CBOW (Continuous Bag of Words), predicts a word based on its surrounding context.

## import required Libraries

In [1]:
from gensim.models import Word2Vec

In [2]:
# Sample corpus
sentences = [
    ["she", "enjoys", "baking", "cookies"],
    ["he", "loves", "drinking", "coffee"],
    ["they", "are", "enjoying", "baking", "bread", "together"],
    ["i", "like", "drinking", "tea"]
]

In [6]:
# Train a CBOW model
cbow_model = Word2Vec(
    sentences,            # Tokenized sentences from the corpus
    vector_size=50,       # Dimension of word vectors (50-dimensional space)
    window=2,             # Context window size (2 words on each side of the target word)
    min_count=1,          # Minimum frequency for a word to be included in the vocabulary
    sg=0                  # CBOW model (sg=0 means CBOW; sg=1 means Skip-Gram)
)


In [4]:
cbow_model.wv["baking"]

array([-0.01631914,  0.00899214, -0.00827197,  0.00165198,  0.01700068,
       -0.00892678,  0.00903681, -0.01357065, -0.00709898,  0.01879522,
       -0.00315654,  0.0006388 , -0.00828443, -0.01536287, -0.00301432,
        0.00494451, -0.00177102,  0.01107087, -0.00548726,  0.0045214 ,
        0.01091253,  0.01668911, -0.00290244, -0.01842042,  0.00874441,
        0.00114458,  0.01488109, -0.00162445, -0.00527704, -0.01750381,
       -0.00170972,  0.0056511 ,  0.01080317,  0.01410179, -0.01140448,
        0.00371835,  0.01218132, -0.0095951 , -0.00620931,  0.01359934,
        0.00326691,  0.00037636,  0.00694379,  0.00043393,  0.01923659,
        0.01012584, -0.01783104, -0.01408443,  0.00180271,  0.01278661],
      dtype=float32)

In [5]:
cbow_model.wv.most_similar("baking")

[('i', 0.12489530444145203),
 ('he', 0.0806213915348053),
 ('bread', 0.07402360439300537),
 ('drinking', 0.0424087829887867),
 ('together', 0.018300451338291168),
 ('enjoys', 0.011399010196328163),
 ('tea', 0.011335345916450024),
 ('they', 0.0013816740829497576),
 ('cookies', -0.012018062174320221),
 ('she', -0.03441700339317322)]

Observations:

- Similarity with Context Words: The output shows that words like "bread" and "cookies" are indeed related to "baking" (even though they are not the most similar ones).

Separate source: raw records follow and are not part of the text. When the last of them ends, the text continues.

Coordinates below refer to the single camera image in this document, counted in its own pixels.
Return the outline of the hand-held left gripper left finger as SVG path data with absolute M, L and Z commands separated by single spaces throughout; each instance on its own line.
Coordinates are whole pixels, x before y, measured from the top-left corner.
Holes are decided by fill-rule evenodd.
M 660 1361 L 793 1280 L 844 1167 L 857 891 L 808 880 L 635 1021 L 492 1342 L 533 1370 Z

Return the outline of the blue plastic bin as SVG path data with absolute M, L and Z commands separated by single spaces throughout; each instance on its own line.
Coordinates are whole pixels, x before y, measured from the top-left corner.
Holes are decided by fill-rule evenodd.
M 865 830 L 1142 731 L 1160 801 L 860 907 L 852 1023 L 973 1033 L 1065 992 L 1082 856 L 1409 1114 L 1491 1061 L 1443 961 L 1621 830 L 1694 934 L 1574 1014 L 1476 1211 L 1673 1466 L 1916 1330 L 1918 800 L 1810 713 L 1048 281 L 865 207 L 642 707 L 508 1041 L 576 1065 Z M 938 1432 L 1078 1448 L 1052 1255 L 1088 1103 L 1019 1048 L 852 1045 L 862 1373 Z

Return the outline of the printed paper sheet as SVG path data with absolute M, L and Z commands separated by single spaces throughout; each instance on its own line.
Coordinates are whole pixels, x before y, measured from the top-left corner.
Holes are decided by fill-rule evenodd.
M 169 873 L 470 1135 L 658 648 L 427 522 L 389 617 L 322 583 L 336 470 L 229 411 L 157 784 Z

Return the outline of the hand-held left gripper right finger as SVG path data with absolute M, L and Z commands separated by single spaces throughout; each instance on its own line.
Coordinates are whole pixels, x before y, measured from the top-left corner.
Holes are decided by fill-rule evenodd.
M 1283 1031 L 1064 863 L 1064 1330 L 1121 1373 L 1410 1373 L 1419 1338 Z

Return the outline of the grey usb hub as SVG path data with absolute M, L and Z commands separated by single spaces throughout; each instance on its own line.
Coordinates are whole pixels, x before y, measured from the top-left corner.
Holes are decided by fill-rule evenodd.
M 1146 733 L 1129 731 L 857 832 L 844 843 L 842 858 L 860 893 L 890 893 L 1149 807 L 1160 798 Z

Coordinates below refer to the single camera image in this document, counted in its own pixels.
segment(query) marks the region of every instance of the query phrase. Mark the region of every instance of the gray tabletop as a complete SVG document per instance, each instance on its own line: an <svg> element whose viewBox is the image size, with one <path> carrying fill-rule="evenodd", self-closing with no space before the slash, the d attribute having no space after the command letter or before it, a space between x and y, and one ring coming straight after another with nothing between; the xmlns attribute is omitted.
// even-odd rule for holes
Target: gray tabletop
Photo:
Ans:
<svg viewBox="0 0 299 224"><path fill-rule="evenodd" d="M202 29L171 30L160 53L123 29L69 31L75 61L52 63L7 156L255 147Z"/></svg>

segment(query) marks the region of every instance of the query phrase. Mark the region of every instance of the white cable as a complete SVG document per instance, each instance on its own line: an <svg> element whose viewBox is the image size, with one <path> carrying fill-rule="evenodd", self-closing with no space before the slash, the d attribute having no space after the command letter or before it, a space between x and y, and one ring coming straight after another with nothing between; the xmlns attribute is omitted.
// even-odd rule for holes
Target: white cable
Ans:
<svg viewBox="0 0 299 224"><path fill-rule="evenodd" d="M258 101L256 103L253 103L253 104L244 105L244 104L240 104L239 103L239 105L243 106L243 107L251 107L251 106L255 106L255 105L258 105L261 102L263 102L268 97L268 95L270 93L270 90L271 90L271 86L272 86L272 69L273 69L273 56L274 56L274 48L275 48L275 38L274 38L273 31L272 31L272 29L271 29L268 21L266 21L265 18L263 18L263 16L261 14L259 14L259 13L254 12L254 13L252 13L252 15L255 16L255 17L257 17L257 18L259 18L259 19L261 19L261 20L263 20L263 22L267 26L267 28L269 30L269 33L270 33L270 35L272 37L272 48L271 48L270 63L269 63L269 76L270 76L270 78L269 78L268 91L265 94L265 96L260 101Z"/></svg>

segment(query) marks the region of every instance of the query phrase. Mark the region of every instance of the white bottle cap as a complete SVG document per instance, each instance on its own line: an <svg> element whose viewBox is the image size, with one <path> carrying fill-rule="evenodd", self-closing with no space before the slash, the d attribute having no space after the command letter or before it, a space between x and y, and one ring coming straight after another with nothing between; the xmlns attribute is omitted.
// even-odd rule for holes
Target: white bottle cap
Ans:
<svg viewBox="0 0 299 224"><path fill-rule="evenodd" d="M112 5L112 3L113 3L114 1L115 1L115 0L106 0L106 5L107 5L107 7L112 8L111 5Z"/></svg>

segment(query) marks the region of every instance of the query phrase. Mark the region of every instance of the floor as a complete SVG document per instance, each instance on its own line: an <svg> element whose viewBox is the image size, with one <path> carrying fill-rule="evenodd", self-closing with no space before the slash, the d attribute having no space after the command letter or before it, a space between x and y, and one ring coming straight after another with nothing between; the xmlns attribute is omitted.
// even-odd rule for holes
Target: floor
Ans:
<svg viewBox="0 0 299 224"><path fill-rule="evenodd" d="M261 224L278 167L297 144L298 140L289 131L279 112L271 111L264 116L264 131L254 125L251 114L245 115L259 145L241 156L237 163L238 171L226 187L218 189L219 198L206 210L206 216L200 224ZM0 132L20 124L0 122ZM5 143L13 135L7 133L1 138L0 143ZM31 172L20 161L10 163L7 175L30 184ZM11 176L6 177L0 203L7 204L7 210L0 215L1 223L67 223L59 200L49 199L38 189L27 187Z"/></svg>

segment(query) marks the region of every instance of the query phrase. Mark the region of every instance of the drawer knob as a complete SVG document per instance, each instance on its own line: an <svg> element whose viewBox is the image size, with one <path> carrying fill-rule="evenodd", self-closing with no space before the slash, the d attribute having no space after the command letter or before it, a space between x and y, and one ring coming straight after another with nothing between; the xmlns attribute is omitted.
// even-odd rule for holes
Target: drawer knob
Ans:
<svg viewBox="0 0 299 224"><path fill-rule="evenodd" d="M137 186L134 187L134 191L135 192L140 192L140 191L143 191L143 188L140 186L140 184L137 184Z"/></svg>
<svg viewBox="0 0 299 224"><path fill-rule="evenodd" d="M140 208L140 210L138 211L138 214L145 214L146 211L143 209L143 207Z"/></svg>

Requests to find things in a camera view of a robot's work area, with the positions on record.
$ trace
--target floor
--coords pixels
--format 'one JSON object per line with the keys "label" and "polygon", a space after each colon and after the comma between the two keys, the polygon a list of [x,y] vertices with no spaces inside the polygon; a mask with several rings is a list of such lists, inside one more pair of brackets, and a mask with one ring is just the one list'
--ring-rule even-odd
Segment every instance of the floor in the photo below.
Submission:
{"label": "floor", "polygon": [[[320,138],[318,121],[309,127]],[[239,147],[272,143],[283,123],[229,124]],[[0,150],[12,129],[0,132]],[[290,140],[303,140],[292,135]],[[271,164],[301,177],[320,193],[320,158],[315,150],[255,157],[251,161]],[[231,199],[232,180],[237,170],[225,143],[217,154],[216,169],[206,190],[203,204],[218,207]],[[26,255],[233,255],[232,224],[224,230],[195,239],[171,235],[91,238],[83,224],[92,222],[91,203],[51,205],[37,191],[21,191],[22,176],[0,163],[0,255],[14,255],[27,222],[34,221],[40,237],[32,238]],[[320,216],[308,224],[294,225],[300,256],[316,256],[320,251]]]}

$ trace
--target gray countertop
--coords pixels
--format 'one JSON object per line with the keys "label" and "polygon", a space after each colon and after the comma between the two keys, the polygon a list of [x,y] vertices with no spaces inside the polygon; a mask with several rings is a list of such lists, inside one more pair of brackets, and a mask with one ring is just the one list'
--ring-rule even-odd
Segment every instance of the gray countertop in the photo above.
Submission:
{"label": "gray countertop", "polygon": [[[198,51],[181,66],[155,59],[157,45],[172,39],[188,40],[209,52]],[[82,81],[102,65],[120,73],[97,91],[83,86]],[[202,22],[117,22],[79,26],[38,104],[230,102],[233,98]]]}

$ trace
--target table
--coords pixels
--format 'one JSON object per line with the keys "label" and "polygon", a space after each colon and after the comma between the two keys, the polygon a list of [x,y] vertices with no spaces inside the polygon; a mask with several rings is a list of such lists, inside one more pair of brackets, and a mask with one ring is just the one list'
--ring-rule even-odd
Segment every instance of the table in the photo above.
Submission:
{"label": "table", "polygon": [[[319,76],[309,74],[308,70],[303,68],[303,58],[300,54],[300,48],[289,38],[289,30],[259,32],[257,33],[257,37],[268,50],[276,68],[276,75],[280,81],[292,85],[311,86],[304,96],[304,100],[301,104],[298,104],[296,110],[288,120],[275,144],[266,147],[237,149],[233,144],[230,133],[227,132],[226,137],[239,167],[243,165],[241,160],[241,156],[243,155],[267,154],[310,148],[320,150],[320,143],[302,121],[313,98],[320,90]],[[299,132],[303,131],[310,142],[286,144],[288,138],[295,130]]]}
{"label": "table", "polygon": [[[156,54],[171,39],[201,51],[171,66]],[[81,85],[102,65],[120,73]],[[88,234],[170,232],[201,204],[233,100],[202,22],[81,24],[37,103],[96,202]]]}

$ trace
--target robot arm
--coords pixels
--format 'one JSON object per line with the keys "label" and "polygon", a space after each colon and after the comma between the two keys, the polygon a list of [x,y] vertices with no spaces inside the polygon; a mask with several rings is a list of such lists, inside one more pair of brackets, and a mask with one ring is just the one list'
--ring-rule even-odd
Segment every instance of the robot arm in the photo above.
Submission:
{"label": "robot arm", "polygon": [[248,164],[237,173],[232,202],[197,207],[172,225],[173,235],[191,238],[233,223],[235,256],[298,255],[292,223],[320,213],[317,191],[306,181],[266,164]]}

- Less Expected Results: The inclusion of words like "I," "he," "enjoys," and "tea" shows how the model might have learned relationships between more general words due to sentence structures like "she enjoys baking cookies" or "he loves drinking tea."

## Using pretatined model

In [7]:
import gensim.downloader as api

In [8]:
wv = api.load('word2vec-google-news-300')



In [9]:
wv.most_similar("baking", topn=10)

[('cooking', 0.6751806139945984),
 ('Baking', 0.6691453456878662),
 ('bake', 0.6438429951667786),
 ('bread_baking', 0.6340261101722717),
 ('baking_cakes', 0.6335681080818176),
 ('baking_pies', 0.6270673274993896),
 ('decorating_cakes', 0.626034140586853),
 ('pastry', 0.6246585845947266),
 ('cake_decorating', 0.6199908256530762),
 ('Line_baking_tray', 0.6138713359832764)]

In [13]:
wv.similarity("baking", "cookies")

0.48642683

Now score is improved

In [11]:
wv.similarity("baking", "cooking")

0.6751806